One feature of the Erlang/OTP application controller is that it is not robust in event of a network partition. To prevent multiple Admin Server apps running simultaneously, another application is bundled with Hibari: the Partition Detector. See xref:partition-detector[] for an overview and explanation of the ‘A’ and ‘B’ physical networks.

As described briefly in xref:cap-theorem-and-hibari[], Hibari does support the “Partition tolerance” aspect of Eric Brewer’s CAP theorem. More specifically, if a network partition occurs, and a Hibari cluster is split into two or more pieces, not all clients on both/all sides of the network partition will be able to access Hibari services.

For the sake of discussion, we assume the cluster has been split into two fragments by a single partition, though any number of fragments may happen in real use. We also assume that nodes on both sides of the partition are configured in standby roles for the Admin Server.

If a network partition event happens, the following events will soon follow:

  • The OTP application controller for some/all central.conf-configured nodes will notice that communication with the formerly active Admin Server is now impossible.
  • Using internal logic, each application controller will make a decision of which standby node should move to active status.
  • Each active status node will start an instance of the Admin Server.

Note that all steps above will happen in parallel on nodes on both sides of the partition. If this situation is permitted to continue, the invariant of “Admin Server may only run on one node at a time” will be violated. However, with the help of the Partition Detector application, multiple Admin Server instances can be detected and halted.

UDP broadcasts on the ‘A’ and ‘B’ networks can help the Admin Server determine if it was restarted due to an Admin Server crash or by a network partition. In case of a network partition on network ‘A’, the broadcasts on network ‘B’ can indicate that another Admin Server process remains alive.

If multiple Admin Server instances are detected, the following logic is used:

  • If an Admin Server is in its “running” phase, then any other any Admin Server instance that is still in its “initialization” phase will halt.
  • If multiple Admin Server instances are all in the “initialization” phase, then only the Admin Server instance with the smallest name (in lexicographic sorting order) is permitted to run: all other instances will halt.

==== Importance of two physically separate networks

IMPORTANT: It is possible for both the ‘A’ and ‘B’ networks to partition simultaneously.
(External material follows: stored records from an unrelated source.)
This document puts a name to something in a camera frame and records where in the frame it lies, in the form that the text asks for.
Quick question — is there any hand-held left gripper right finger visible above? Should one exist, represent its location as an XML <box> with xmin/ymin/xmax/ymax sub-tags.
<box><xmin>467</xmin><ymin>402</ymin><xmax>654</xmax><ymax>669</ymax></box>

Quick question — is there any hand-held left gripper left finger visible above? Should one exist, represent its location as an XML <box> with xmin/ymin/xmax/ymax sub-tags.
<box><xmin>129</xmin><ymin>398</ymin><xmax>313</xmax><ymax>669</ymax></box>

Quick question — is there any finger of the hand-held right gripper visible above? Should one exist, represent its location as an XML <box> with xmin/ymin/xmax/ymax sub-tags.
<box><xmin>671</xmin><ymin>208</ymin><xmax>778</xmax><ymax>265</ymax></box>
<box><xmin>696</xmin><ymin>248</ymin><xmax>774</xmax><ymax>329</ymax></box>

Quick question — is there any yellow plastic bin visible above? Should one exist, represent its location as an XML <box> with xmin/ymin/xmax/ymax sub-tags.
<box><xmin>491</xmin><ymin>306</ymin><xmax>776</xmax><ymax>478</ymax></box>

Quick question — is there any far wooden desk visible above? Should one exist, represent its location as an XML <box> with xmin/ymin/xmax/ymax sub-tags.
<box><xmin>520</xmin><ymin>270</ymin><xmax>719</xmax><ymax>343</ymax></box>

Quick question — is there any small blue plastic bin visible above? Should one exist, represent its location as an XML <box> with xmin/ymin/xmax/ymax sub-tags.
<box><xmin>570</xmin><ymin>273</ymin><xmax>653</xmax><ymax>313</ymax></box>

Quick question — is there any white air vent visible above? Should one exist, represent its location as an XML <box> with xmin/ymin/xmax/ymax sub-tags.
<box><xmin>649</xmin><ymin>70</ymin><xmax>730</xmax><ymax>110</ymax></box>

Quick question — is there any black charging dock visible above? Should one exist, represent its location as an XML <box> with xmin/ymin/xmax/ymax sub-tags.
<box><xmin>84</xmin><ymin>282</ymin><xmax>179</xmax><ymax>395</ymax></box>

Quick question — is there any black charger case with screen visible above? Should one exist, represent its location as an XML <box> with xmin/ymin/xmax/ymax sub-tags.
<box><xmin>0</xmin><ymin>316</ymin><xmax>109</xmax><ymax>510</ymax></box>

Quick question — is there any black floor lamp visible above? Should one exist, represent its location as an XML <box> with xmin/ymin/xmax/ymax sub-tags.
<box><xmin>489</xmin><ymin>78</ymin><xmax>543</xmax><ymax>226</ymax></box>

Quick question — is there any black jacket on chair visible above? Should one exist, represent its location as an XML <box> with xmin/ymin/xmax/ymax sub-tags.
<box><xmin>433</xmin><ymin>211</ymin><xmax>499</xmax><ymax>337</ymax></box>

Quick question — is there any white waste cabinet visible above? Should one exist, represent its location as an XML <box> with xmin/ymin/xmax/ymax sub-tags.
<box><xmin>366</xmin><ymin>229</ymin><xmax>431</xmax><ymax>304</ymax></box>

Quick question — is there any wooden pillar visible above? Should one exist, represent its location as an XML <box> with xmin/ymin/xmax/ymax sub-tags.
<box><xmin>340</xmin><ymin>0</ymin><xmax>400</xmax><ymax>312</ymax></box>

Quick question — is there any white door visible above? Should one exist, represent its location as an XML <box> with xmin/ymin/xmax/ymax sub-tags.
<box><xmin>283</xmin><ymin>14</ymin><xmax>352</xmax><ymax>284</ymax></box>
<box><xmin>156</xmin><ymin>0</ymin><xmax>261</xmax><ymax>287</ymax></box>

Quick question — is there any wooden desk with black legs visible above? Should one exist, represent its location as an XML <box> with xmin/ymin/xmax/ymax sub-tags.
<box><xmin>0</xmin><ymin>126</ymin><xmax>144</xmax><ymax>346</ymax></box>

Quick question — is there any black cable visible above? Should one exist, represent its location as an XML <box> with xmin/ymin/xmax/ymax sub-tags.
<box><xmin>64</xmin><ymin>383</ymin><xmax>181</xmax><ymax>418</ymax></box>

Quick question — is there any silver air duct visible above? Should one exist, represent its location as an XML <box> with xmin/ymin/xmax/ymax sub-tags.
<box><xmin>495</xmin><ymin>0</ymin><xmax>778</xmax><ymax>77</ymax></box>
The Admin Server and Partition Detector applications cannot always correctly react to such events. It is extremely important that the ‘A’ and ‘B’ networks be separate physical networks, including: separate physical network interfaces on each brick, separate cabling, separate network switches, and all other network-related equipment also be physically separate.

It is possible to reduce the reliance on multiple physical networks and the Partition Detector application, but such techniques have not been added to Hibari yet. Until an alternative network partition mitigation mechanism is implemented, we strongly recommend the proper configuration of the Partition Detector app and all of its hardware requirements.

=== Admin Server, Network Partition, and Client Access

When a network partition event occurs, there are two cases that affect a client’s ability to work with the cluster.

  • The client machine is on the same side of the partition as the Admin Server.
  • The client machine is on the opposite side of the partition as the Admin Server.

If the client machine is on the same side of the partition, the client may see no interruption of service at all. If the Admin Server is restarted in reaction to the partition event, there may be a small window of time (e.g. 20-30 seconds) where requests might fail because the Admin Server has not yet reconfigured chains on this side of the partition.

If the client machine is on the opposite side of the partition, then the client will not have access to the Admin Server and may not have access to properly configured chains. If a chain lies entirely entirely on the same side of the partition as the client, then the client can continue to use that chain successfully. However, any chain that is “cut in two” by the partition cannot support updates by any client.